Assigned task
Using the entries that follow, establish how many lines contain the word "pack" and give only that figure.

Excerpted records
* * * * *

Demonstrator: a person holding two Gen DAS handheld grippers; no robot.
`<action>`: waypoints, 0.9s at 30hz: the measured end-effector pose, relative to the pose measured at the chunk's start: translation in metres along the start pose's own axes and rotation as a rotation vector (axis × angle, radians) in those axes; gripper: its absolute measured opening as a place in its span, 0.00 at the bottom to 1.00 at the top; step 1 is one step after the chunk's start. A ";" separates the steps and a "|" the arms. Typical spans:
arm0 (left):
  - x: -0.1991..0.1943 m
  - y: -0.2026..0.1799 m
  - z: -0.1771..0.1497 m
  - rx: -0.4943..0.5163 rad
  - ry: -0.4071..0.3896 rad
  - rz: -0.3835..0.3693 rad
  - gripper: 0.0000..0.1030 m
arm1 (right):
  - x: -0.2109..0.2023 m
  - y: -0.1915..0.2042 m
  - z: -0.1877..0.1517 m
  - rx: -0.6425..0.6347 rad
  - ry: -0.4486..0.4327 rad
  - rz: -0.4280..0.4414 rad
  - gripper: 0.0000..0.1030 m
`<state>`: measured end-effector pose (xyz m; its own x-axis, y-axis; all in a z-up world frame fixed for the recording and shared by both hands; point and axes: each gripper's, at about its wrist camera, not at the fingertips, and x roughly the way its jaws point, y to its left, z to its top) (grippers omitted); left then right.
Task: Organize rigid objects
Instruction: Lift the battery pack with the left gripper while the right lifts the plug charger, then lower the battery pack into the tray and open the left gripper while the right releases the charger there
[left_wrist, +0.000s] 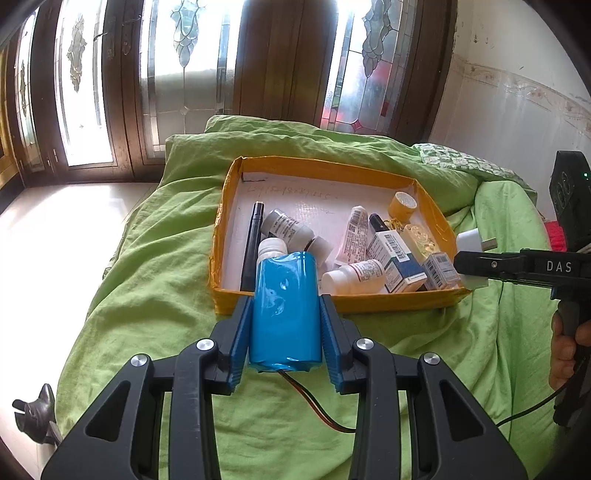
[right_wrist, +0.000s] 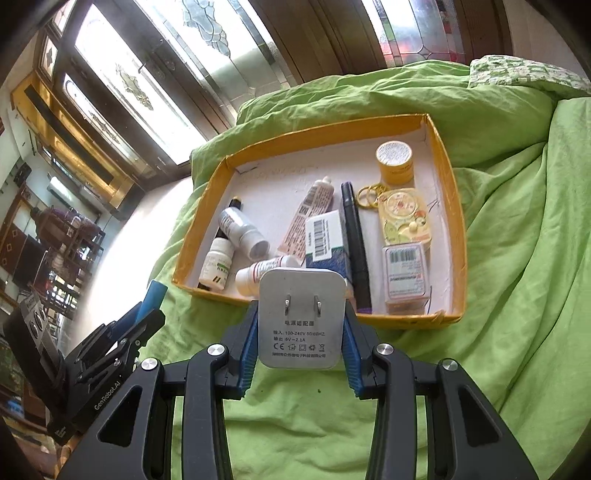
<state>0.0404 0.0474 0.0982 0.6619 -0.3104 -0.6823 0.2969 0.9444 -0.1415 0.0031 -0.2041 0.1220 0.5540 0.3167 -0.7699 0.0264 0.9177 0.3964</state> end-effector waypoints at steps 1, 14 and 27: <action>0.001 -0.001 0.003 -0.003 -0.002 -0.004 0.32 | -0.003 -0.003 0.004 0.004 -0.009 -0.003 0.35; 0.018 -0.038 0.031 0.032 -0.008 -0.059 0.32 | -0.005 -0.024 0.015 0.058 -0.026 0.024 0.35; 0.032 -0.037 0.059 0.022 -0.024 -0.067 0.32 | -0.008 -0.023 0.044 0.058 -0.048 0.023 0.35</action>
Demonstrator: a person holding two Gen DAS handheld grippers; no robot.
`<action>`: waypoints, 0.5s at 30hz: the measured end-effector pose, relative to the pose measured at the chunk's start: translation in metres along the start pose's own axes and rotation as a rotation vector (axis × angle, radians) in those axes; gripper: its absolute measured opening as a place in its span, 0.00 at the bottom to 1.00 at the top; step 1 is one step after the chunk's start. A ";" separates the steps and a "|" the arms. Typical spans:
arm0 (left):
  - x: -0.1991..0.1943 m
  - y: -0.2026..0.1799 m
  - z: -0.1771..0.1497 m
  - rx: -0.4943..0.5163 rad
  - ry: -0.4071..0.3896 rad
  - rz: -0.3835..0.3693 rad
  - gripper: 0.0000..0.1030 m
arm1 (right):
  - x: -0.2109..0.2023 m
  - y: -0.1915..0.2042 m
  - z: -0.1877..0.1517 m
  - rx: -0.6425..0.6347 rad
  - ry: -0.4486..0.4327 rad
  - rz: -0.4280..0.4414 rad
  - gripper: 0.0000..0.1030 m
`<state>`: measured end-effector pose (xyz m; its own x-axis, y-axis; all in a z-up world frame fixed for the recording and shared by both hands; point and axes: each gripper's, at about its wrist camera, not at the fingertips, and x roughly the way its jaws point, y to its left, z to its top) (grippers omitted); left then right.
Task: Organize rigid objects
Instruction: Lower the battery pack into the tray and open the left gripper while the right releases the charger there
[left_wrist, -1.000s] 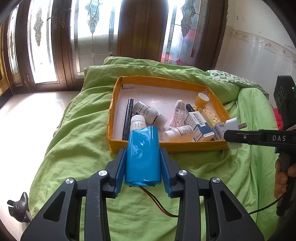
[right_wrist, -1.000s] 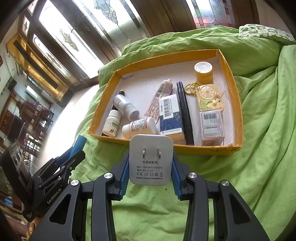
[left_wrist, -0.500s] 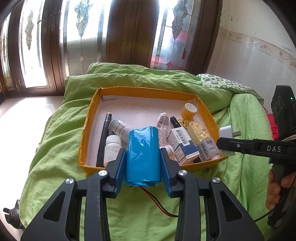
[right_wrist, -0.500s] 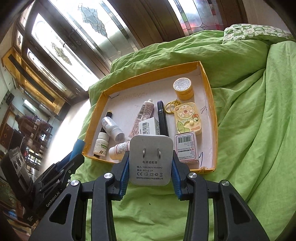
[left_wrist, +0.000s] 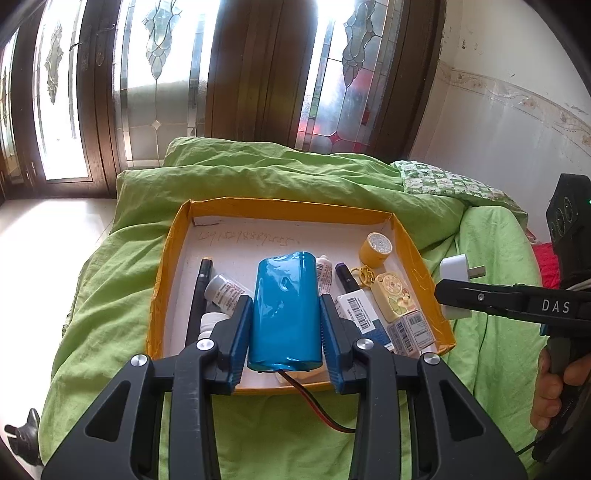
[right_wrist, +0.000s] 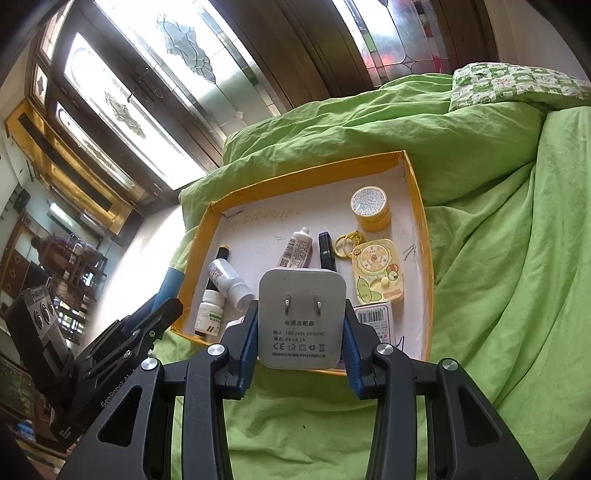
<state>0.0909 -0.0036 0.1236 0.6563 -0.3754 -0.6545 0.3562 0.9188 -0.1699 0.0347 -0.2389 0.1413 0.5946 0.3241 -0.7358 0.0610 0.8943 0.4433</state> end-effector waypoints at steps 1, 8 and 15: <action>0.002 0.000 0.001 0.003 0.000 0.002 0.32 | 0.000 0.001 0.002 -0.001 -0.003 0.000 0.35; 0.017 -0.001 0.011 0.011 0.010 0.000 0.32 | 0.015 0.004 0.012 -0.011 0.022 -0.008 0.35; 0.037 0.004 0.015 0.010 0.037 0.008 0.32 | 0.025 0.007 0.026 -0.020 0.033 -0.030 0.35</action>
<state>0.1263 -0.0158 0.1100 0.6341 -0.3630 -0.6827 0.3576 0.9205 -0.1573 0.0707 -0.2326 0.1395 0.5661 0.3071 -0.7650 0.0618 0.9096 0.4108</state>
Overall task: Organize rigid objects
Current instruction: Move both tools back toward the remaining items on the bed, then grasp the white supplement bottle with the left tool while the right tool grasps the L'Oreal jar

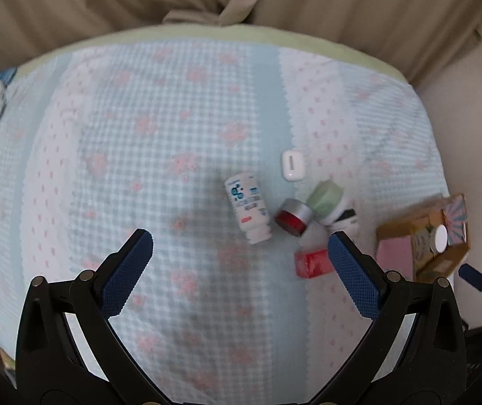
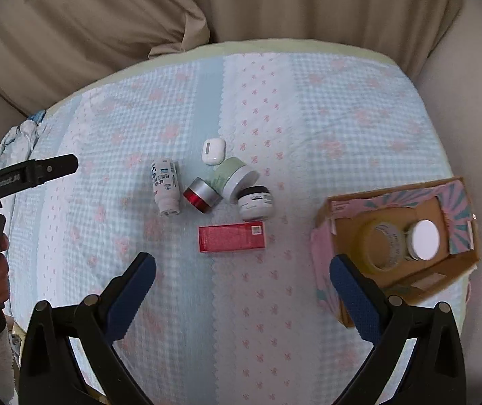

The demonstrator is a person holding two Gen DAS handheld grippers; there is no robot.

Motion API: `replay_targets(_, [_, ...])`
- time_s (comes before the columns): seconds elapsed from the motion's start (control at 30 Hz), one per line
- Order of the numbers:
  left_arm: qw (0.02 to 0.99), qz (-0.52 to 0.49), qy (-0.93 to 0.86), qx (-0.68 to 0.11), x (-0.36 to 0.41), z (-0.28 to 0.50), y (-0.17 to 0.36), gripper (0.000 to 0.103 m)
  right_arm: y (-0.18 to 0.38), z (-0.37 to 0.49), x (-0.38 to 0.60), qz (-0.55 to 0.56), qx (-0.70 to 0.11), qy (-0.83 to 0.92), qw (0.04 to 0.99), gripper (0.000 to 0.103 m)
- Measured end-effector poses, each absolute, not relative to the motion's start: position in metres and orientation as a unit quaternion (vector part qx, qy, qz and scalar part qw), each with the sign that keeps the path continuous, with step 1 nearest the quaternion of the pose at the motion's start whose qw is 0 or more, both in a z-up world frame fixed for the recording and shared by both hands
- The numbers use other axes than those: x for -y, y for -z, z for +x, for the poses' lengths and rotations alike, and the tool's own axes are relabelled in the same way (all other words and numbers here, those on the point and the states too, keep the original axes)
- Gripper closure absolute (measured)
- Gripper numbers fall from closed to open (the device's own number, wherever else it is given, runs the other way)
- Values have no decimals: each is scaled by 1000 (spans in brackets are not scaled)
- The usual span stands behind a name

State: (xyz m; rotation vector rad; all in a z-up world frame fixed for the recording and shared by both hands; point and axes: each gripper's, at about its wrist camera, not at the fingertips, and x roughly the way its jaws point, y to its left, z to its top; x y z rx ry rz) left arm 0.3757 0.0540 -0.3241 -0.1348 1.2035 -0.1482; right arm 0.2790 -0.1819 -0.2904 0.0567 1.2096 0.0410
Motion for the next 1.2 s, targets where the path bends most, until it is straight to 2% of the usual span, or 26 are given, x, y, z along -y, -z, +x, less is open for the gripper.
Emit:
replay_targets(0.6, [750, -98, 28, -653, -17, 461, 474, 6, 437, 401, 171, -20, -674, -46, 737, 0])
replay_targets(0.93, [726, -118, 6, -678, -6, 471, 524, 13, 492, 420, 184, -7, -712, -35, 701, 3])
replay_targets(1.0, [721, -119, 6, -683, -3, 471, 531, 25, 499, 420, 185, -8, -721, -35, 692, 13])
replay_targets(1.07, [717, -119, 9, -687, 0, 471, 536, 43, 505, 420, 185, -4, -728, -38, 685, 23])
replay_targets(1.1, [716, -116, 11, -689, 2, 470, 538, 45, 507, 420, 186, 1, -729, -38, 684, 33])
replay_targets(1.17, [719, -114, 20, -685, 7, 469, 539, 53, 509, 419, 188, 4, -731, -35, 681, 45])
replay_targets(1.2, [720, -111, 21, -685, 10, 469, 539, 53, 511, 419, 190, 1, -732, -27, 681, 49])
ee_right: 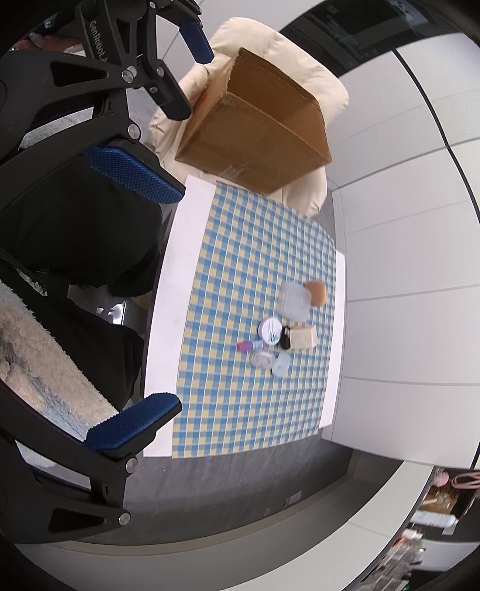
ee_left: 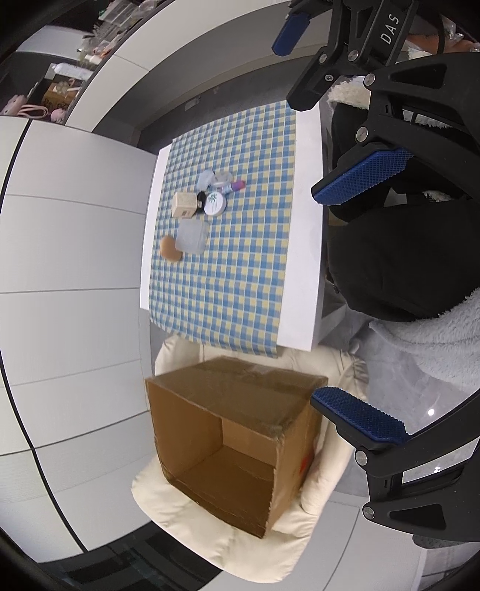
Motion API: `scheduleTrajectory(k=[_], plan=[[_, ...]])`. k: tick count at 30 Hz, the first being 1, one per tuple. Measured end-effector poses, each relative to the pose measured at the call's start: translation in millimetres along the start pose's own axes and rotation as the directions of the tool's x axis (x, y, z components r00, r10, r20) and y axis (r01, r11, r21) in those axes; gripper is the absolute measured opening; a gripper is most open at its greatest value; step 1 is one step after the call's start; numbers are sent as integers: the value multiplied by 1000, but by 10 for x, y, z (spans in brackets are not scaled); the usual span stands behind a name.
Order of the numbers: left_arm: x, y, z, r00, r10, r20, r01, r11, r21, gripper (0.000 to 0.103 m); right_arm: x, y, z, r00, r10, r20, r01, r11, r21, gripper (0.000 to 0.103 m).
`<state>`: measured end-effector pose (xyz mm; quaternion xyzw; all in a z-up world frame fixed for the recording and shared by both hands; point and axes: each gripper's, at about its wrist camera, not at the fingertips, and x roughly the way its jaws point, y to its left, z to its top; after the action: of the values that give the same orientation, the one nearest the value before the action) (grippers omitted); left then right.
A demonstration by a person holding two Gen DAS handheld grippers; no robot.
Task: Organize objects
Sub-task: 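Move both open grippers away from the box toward the checked table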
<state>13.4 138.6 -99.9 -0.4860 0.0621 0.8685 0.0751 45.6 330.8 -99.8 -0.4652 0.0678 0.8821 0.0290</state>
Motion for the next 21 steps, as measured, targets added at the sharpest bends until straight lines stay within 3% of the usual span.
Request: scheduleTrajectory(k=[21], plan=[[390, -471, 160, 998, -54, -35, 57, 996, 72, 99, 225, -496, 30, 997, -67, -36, 70, 994, 87, 103]])
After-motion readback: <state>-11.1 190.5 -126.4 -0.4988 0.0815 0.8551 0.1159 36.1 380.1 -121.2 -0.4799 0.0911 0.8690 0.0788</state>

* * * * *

Answer to this exercise
2